Only the lines that contain the string "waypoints" belong in the answer; pull them from the records.

Stored items from a collection:
★ ★ ★ ★ ★

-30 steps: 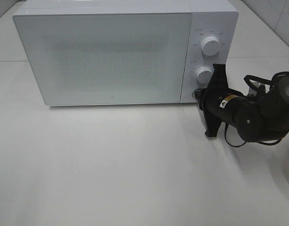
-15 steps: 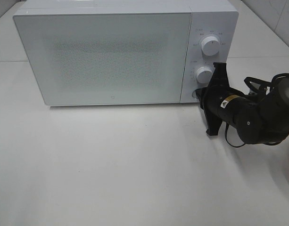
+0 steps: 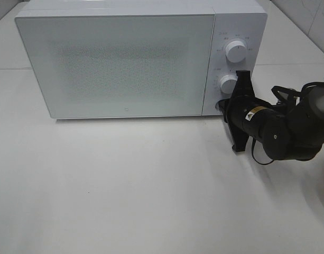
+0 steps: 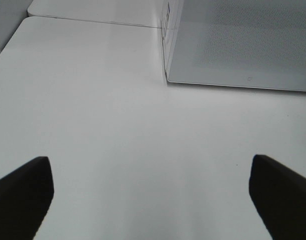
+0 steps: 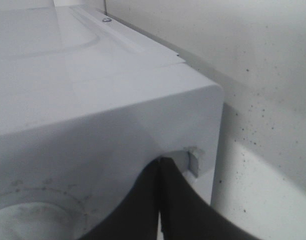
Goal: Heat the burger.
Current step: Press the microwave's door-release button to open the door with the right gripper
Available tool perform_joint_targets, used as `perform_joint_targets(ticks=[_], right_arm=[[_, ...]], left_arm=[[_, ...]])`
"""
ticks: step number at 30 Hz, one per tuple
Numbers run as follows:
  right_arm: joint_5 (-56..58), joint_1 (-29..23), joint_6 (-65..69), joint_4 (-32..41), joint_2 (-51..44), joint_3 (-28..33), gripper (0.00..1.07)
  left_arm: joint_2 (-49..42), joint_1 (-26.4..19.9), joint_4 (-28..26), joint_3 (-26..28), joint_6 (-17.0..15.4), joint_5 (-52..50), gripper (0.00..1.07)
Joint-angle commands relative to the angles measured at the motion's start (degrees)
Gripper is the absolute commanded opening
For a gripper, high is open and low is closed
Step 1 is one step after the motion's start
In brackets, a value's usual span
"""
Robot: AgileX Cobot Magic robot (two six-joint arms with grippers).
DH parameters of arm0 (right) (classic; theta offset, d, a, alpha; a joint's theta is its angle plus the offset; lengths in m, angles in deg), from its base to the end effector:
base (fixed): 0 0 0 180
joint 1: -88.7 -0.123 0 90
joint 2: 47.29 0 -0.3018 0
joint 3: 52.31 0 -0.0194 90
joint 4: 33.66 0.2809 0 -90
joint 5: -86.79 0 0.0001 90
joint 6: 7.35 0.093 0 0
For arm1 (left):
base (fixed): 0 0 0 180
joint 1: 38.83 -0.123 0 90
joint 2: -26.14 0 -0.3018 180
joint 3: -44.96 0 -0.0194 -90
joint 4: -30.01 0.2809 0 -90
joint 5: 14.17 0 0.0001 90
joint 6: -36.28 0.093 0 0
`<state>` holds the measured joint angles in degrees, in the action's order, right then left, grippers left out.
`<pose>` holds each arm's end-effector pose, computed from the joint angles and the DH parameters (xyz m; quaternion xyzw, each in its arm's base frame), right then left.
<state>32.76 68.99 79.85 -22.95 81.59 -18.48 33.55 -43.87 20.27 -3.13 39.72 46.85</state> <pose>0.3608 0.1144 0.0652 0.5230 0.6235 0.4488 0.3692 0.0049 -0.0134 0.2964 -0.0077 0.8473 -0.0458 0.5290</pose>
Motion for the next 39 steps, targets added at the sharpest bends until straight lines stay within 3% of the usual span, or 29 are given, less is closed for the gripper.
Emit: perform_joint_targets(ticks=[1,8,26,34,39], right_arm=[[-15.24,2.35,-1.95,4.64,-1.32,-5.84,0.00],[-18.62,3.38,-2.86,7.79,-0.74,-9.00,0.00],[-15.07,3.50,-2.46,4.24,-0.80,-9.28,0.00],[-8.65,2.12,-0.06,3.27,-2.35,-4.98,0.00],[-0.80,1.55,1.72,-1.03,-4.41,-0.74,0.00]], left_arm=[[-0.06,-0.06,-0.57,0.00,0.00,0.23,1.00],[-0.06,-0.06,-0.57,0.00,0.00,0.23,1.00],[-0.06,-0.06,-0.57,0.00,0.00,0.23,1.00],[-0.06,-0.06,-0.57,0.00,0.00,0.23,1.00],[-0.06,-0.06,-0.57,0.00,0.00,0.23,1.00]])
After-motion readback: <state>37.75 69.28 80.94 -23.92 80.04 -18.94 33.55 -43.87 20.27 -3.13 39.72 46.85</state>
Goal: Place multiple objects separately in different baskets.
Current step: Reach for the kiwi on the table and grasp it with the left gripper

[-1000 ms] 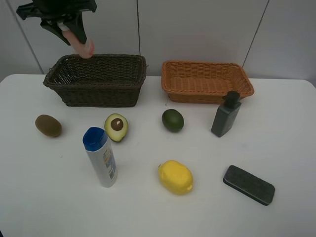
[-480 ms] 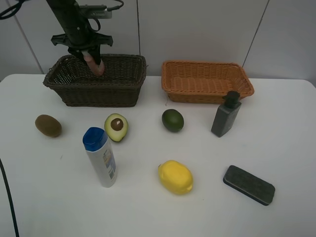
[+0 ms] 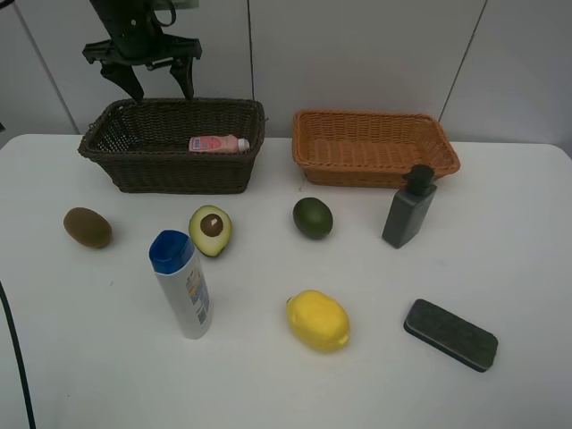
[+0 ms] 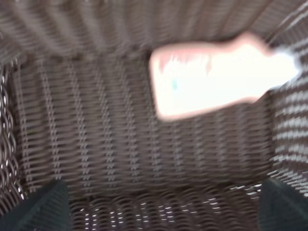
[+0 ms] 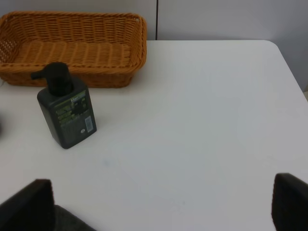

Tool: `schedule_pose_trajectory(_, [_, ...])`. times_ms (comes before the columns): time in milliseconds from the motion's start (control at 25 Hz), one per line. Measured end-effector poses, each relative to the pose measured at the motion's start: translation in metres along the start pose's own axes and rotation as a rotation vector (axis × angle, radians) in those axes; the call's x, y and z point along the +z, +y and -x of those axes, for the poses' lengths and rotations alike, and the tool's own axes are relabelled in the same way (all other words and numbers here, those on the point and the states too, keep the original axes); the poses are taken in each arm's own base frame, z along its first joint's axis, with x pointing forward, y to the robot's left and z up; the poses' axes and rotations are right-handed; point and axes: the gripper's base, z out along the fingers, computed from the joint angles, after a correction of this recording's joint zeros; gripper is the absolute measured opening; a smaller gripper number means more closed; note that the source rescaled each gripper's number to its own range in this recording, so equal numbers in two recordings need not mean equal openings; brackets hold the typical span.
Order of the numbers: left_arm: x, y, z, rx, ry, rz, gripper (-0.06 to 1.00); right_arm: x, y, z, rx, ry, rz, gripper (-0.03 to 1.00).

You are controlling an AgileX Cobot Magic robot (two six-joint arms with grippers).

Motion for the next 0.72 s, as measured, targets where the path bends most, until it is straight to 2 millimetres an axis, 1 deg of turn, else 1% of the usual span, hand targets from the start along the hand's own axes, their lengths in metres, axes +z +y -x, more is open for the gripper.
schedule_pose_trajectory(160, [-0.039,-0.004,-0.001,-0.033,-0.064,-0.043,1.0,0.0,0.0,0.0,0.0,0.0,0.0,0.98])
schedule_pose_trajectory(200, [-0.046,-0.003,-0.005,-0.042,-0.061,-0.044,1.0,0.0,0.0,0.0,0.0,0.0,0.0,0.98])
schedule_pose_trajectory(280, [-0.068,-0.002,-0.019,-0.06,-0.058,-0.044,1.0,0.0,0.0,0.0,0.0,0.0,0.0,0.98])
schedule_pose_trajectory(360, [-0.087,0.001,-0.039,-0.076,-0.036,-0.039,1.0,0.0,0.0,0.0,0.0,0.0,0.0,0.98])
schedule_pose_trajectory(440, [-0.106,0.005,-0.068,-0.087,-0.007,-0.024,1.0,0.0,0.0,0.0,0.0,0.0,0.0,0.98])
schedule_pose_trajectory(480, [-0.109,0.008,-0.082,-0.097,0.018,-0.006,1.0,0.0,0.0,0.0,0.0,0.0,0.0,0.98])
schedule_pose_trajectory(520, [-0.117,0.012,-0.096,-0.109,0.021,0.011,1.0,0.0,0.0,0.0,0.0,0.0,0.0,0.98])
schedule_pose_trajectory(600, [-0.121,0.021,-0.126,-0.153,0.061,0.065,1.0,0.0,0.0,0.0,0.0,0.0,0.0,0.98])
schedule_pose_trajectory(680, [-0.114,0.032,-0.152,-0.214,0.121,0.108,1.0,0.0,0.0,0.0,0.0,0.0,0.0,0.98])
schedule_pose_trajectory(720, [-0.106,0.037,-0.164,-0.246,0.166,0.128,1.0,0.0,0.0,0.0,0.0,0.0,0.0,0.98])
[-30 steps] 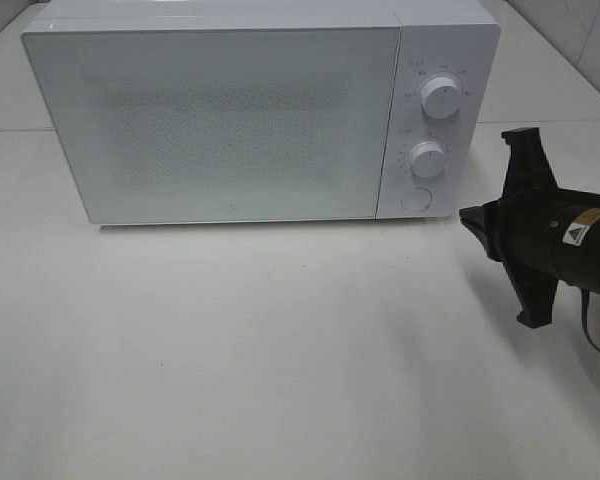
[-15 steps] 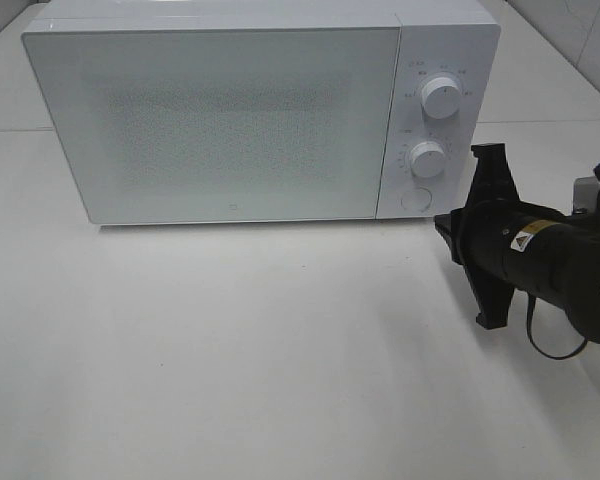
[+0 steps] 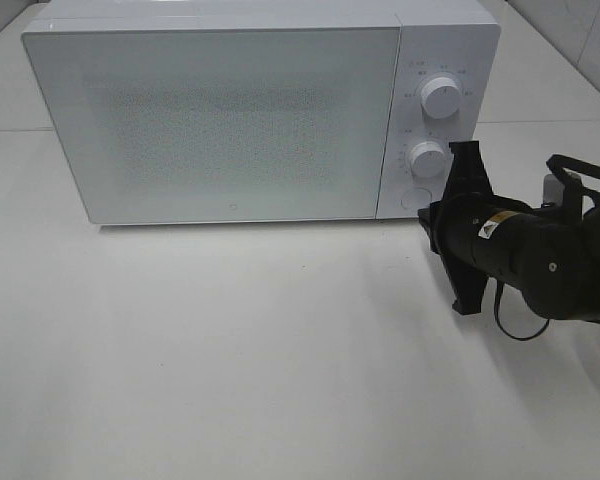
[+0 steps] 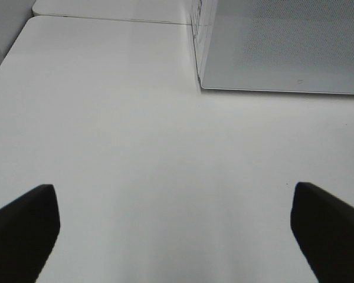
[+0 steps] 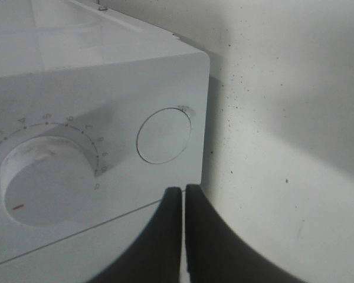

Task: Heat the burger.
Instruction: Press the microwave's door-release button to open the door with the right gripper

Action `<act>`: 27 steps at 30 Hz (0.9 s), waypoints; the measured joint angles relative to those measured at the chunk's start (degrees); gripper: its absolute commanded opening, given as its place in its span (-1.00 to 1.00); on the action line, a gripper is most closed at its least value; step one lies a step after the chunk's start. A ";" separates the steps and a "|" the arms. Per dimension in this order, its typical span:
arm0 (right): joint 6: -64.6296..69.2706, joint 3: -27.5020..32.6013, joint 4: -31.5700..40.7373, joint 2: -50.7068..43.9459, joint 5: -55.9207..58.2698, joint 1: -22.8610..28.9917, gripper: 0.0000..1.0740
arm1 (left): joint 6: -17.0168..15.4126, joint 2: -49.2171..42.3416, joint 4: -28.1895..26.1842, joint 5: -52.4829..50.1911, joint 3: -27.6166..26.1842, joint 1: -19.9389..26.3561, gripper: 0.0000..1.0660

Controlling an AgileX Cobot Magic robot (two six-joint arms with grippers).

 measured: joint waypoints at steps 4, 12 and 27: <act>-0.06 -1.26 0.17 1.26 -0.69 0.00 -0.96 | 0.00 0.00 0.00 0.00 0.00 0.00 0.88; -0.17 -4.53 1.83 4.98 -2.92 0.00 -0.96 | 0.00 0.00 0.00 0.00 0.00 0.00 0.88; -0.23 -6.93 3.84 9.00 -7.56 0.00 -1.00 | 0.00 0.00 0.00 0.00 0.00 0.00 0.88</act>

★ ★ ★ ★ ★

[Written reply]
Action `<act>`: 27 steps at 30 Hz (0.9 s), waypoints; the measured joint angles relative to those measured at the chunk's start (degrees); gripper: its absolute commanded opening, given as its place in its span (-1.00 to 1.00); on the action line, a gripper is most closed at its least value; step one lies a step after the chunk's start. A ";" separates the steps and a "|" the arms. Per dimension in this order, its typical span:
 measured: joint waypoints at steps 4, 12 and 27: <act>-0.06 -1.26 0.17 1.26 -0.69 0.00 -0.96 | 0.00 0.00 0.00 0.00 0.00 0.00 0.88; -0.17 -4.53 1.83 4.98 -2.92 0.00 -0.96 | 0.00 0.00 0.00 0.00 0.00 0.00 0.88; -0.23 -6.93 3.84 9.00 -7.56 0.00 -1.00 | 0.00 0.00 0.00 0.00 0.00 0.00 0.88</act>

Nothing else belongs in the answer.